• _WHAT YOU NEED TO DO_:
The word "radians" may appear in some lines of the data; copy every such line.

• _MATERIAL FOR THIS EXERCISE_:
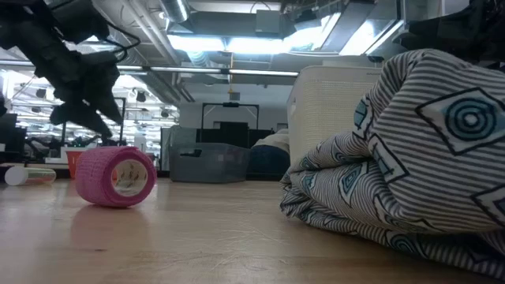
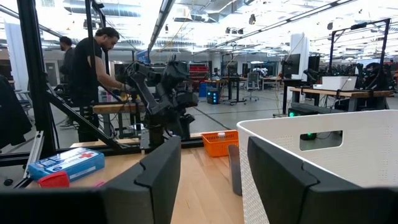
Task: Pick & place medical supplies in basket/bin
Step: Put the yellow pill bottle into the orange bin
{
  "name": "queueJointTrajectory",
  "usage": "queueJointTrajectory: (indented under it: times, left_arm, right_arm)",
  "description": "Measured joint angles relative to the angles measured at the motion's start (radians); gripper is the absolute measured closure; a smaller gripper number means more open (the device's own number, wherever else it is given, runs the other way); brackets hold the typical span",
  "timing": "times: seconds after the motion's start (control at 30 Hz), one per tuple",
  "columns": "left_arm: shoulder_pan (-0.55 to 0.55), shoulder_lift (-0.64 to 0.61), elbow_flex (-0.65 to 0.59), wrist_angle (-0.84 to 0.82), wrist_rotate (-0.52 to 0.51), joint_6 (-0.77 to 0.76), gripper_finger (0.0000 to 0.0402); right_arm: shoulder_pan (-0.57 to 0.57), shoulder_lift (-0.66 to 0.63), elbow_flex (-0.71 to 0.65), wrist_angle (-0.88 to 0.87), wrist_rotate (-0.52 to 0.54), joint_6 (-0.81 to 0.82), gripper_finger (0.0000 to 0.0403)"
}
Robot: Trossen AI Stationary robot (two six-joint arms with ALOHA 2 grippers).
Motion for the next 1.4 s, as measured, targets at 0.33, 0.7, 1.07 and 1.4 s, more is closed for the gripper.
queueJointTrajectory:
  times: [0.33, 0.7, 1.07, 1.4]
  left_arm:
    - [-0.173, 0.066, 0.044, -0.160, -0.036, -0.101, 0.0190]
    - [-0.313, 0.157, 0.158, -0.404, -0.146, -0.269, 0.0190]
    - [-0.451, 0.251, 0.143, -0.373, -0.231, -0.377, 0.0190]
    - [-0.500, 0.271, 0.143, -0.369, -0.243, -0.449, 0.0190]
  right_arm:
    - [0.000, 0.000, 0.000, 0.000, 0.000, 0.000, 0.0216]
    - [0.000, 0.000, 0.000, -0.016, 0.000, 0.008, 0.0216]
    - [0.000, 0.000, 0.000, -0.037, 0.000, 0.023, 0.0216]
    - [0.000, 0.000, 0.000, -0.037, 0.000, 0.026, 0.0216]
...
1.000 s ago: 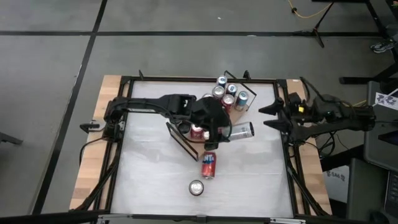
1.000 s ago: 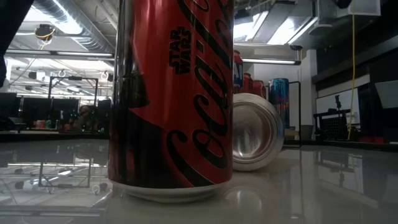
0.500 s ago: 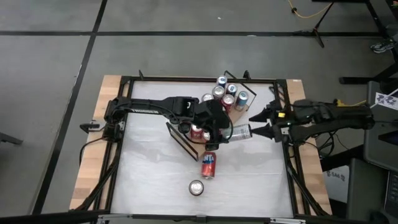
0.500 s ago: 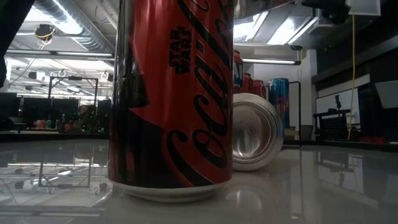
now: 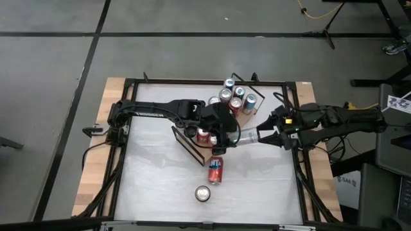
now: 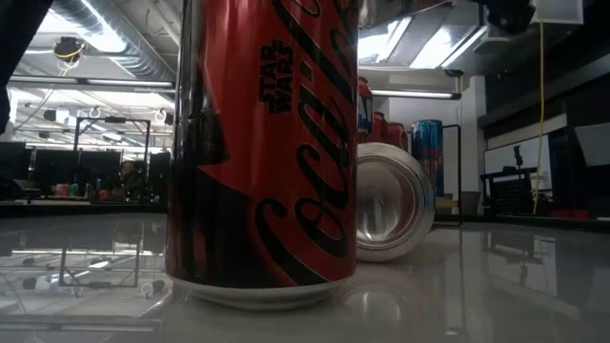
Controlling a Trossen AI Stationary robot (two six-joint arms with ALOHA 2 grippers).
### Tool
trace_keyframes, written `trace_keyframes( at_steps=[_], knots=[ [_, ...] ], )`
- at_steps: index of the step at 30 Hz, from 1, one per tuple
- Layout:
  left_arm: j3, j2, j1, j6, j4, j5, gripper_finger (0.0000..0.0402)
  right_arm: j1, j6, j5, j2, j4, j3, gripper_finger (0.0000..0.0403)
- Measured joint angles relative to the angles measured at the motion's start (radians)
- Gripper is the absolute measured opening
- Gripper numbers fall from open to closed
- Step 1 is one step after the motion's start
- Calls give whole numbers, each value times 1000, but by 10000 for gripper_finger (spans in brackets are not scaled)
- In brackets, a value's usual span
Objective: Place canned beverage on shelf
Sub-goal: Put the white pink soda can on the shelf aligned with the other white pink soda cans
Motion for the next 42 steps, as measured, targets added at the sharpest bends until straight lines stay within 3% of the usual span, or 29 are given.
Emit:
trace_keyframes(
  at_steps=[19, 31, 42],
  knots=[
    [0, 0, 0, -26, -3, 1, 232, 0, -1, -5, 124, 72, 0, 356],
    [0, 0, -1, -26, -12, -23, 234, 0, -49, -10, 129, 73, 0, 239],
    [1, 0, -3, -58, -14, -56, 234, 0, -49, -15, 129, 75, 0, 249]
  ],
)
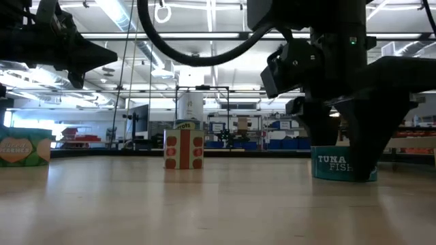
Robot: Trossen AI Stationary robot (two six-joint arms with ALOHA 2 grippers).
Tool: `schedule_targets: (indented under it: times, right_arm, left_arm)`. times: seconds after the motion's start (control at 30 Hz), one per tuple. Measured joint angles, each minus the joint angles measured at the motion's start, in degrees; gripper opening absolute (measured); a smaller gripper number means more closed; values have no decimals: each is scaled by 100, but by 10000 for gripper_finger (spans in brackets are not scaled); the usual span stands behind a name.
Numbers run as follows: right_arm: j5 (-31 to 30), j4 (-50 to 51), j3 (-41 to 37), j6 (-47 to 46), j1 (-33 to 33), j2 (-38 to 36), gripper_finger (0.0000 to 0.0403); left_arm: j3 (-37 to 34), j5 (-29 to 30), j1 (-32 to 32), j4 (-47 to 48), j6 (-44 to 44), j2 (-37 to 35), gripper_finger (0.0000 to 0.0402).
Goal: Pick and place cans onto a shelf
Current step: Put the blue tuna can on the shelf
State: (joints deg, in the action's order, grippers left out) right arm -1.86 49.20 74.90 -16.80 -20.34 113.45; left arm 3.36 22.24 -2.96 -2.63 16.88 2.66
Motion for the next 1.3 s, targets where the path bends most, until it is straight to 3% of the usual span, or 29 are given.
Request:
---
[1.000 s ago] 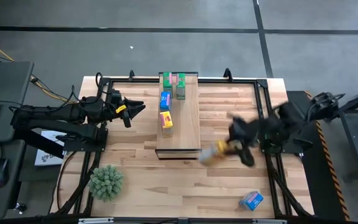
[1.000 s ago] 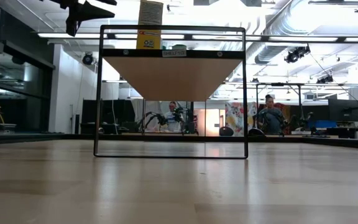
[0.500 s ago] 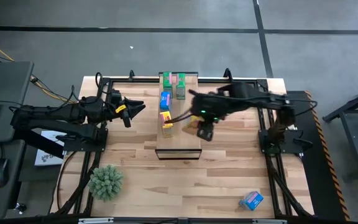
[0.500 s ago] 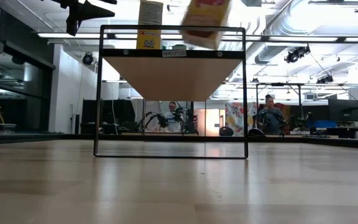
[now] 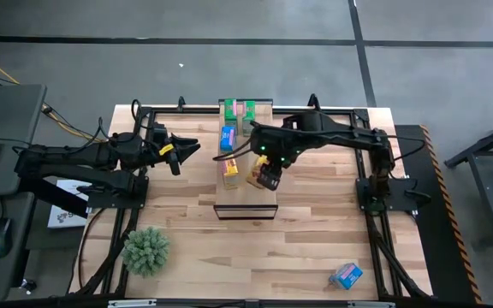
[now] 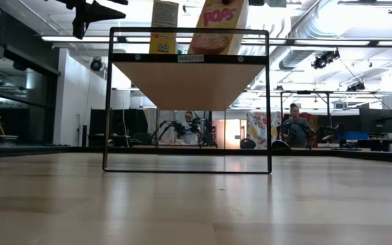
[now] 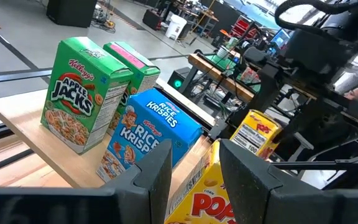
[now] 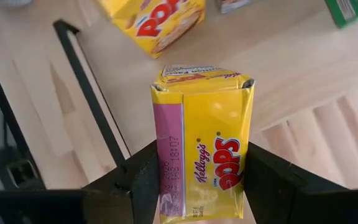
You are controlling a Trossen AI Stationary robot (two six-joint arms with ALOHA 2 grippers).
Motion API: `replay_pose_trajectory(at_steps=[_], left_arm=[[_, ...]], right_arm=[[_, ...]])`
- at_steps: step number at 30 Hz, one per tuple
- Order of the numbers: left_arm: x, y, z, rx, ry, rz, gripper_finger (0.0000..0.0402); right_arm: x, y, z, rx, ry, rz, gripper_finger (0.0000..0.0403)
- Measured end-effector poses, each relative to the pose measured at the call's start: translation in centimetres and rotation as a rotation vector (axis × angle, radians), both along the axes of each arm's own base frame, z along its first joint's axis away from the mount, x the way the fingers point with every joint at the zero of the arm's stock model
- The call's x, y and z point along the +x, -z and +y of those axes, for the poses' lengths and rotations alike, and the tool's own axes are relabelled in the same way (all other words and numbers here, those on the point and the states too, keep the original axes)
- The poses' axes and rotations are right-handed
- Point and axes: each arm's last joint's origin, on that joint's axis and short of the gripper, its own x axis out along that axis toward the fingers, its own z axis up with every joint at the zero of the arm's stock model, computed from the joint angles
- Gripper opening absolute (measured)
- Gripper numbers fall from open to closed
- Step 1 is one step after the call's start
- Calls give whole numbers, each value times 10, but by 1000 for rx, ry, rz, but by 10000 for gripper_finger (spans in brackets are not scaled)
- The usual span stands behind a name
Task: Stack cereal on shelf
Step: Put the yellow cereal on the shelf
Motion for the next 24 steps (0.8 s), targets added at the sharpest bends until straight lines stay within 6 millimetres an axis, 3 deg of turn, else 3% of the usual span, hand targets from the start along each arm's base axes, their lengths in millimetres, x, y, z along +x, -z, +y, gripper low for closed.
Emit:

• _THE COMPLETED TASK_:
  "description": "Measured joint angles relative to the angles measured at the motion's start (radians); gripper is the absolute measured closure; a smaller gripper number means more open (the device's own number, wherever else it is given, runs the other way); brackets hold the typical span",
- Measured joint angles relative to the angles measured at the motion's start (radians)
- Measured end-effector poses, each relative to the pose measured at the call's start: translation in centimetres and rotation as a rotation vector (axis × angle, radians), both along the axes of each arm's own base frame, z along its first joint's axis away from the mount, x the way the fingers point with every joint at the zero of the arm's stock model

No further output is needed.